# Description of the task:
Among the lines of the records, please find those that contain the word "each" and copy them.

# Records supplied:
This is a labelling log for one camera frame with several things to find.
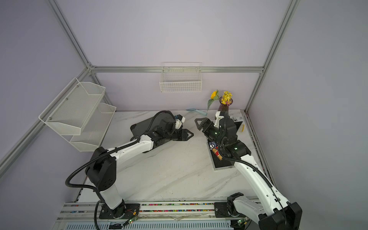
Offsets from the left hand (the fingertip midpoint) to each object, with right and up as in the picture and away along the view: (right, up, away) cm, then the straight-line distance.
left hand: (190, 135), depth 83 cm
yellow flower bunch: (+25, +24, +12) cm, 37 cm away
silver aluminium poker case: (+22, -18, +4) cm, 28 cm away
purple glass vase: (+24, +19, +18) cm, 36 cm away
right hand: (+5, +6, -10) cm, 13 cm away
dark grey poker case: (-35, +3, +16) cm, 38 cm away
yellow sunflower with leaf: (+16, +26, +13) cm, 33 cm away
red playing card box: (+18, -12, +9) cm, 23 cm away
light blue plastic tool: (+7, +18, +38) cm, 43 cm away
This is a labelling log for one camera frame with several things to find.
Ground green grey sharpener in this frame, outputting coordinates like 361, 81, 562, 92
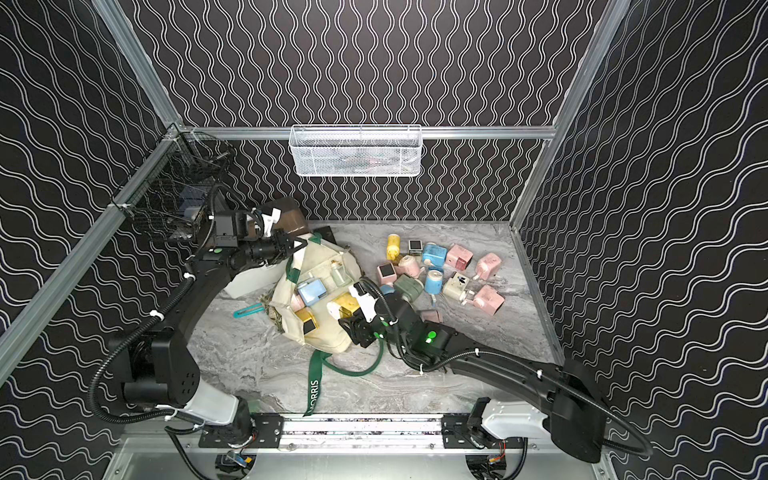
393, 274, 424, 303

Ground cream tote bag green handles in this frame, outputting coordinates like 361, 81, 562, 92
269, 234, 384, 416

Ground blue round dial sharpener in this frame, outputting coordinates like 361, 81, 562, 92
379, 284, 396, 295

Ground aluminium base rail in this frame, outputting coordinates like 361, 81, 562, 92
113, 410, 613, 454

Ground white brown storage box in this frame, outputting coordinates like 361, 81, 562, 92
213, 199, 308, 299

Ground pink rounded pencil sharpener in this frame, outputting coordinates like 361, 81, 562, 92
473, 252, 503, 281

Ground gold square pencil sharpener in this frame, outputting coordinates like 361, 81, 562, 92
408, 239, 424, 256

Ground light blue round sharpener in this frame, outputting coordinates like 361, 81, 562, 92
424, 269, 444, 296

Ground black wire basket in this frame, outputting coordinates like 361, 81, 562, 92
118, 131, 236, 244

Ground white wire basket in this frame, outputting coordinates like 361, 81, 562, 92
288, 124, 424, 177

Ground dusty pink square sharpener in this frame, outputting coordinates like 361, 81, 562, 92
419, 309, 442, 323

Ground light blue box sharpener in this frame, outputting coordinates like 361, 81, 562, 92
297, 278, 328, 307

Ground blue pencil sharpener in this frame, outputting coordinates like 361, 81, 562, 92
421, 243, 448, 270

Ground pink sharpener black face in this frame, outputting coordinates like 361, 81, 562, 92
376, 262, 398, 286

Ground cream panda pencil sharpener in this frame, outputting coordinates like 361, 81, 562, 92
442, 272, 475, 304

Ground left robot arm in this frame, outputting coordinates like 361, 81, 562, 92
86, 184, 308, 440

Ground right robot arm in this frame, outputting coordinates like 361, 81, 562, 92
339, 277, 652, 463

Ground pink box pencil sharpener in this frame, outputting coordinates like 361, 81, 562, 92
445, 244, 474, 271

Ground teal utility knife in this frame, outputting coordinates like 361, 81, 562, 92
233, 303, 266, 318

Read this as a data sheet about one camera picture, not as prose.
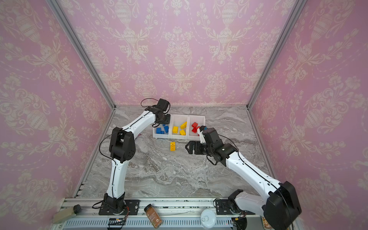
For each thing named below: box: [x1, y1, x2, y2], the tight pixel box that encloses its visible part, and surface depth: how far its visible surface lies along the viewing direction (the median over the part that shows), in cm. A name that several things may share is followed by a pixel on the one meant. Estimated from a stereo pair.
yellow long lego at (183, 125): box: [179, 121, 188, 130], surface depth 108 cm
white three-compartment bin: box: [152, 114, 206, 140], surface depth 105 cm
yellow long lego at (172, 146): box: [170, 141, 176, 152], surface depth 97 cm
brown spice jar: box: [143, 203, 163, 230], surface depth 70 cm
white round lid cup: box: [200, 208, 218, 230], surface depth 68 cm
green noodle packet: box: [260, 215, 276, 230], surface depth 70 cm
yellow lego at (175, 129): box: [172, 126, 179, 134], surface depth 105 cm

# Expected output:
Offsets from the left hand (the fingertip midpoint) to each object, with right and up as in the picture and away along the view: (right, up, away) cm, then the straight-line distance.
For each thing named below: box: [x1, y1, x2, y2], the tight pixel box that encloses its visible part, and surface depth: how far its visible surface lies along the viewing direction (the median over the part that shows), in cm. A name that several things may share is followed by a pixel on the one meant. Estimated from a stereo pair.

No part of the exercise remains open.